- [Task prompt]:
Retype the whole listing, please, keeping every line exact and dropping the pictures.

** Opening Data section block **

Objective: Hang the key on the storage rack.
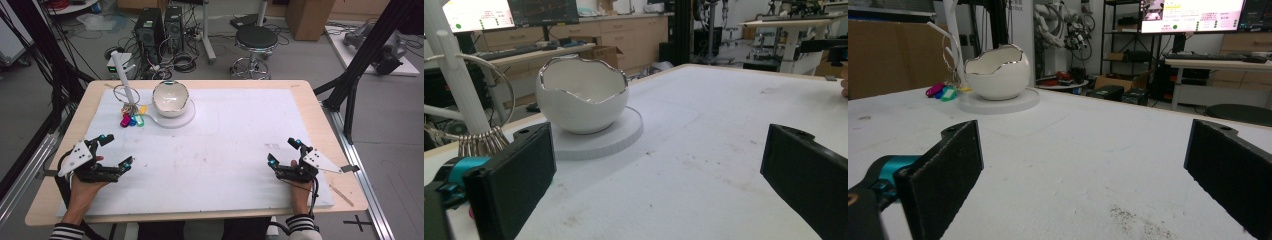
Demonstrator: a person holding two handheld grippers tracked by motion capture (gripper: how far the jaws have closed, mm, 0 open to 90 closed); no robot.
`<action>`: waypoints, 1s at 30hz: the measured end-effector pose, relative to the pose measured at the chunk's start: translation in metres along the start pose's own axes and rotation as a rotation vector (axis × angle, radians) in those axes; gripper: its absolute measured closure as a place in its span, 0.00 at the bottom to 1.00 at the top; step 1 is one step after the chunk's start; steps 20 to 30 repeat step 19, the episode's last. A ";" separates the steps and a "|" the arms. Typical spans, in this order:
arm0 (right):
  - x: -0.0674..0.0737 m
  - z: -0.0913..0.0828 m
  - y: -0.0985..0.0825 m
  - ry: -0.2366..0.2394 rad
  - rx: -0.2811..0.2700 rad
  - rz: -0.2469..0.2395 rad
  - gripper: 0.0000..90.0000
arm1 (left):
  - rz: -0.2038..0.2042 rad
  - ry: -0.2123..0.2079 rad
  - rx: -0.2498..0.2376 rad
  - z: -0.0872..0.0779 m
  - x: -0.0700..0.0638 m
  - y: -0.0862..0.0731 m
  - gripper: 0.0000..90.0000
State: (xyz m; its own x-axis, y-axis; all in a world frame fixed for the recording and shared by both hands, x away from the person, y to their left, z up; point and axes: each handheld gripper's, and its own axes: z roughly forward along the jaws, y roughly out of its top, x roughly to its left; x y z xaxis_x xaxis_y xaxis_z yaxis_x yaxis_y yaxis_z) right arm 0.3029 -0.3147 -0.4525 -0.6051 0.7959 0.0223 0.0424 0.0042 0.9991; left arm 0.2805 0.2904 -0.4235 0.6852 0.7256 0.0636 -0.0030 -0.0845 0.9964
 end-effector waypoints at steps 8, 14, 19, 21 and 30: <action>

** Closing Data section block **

- [Response]:
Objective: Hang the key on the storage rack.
Demonstrator: a person holding two handheld grippers tracked by motion capture (gripper: how far the jaws have closed, mm, 0 open to 90 closed); no robot.
`<action>`: waypoints, 1s at 30hz: the measured end-effector pose, relative to the pose measured at the chunk's start: translation in metres along the start pose's own axes and rotation as a rotation vector (axis × angle, radians) in those axes; gripper: its absolute measured closure as a place in its span, 0.00 at the bottom to 1.00 at the top; step 1 is one step after the chunk's start; steps 20 to 30 repeat step 19, the episode's last. A ";" separates the steps and a "|" the arms. Typical spans, in this order:
arm0 (right):
  - x: -0.0674..0.0737 m
  - z: -0.0913..0.0828 m
  - y: -0.0985..0.0825 m
  - ry: -0.2366..0.2394 rad
  - rx: -0.2811..0.2700 rad
  - rz: -0.2469..0.2395 rad
  - gripper: 0.0000..90.0000
arm1 (left):
  - rz: -0.2038..0.2042 rad
  - ry: -0.2123..0.2079 rad
  - rx: -0.2498..0.2376 rad
  - z: -0.0872..0.0779 m
  - x: -0.0700..0.0638 m
  - y: -0.0862..0.0731 m
  - gripper: 0.0000..90.0000
State: (xyz m; its own x-axis, y-axis; all in a world frame fixed for the recording and shared by both hands, x away from the person, y to their left, z up; point and axes: each handheld gripper's, and its own axes: z roughly forward along the jaws, y roughly out of its top, x roughly to its left; x y z xaxis_x xaxis_y xaxis_z yaxis_x yaxis_y yaxis_z) right arm 0.3029 -0.3147 -0.4525 -0.6051 0.7959 0.0223 0.0424 0.0042 0.9991; left arm 0.2805 0.2904 -0.4235 0.6852 0.7256 0.0636 -0.0030 -0.0845 0.9964
 end-effector waypoints at steps 8, 14, 19, 21 and 30: <action>

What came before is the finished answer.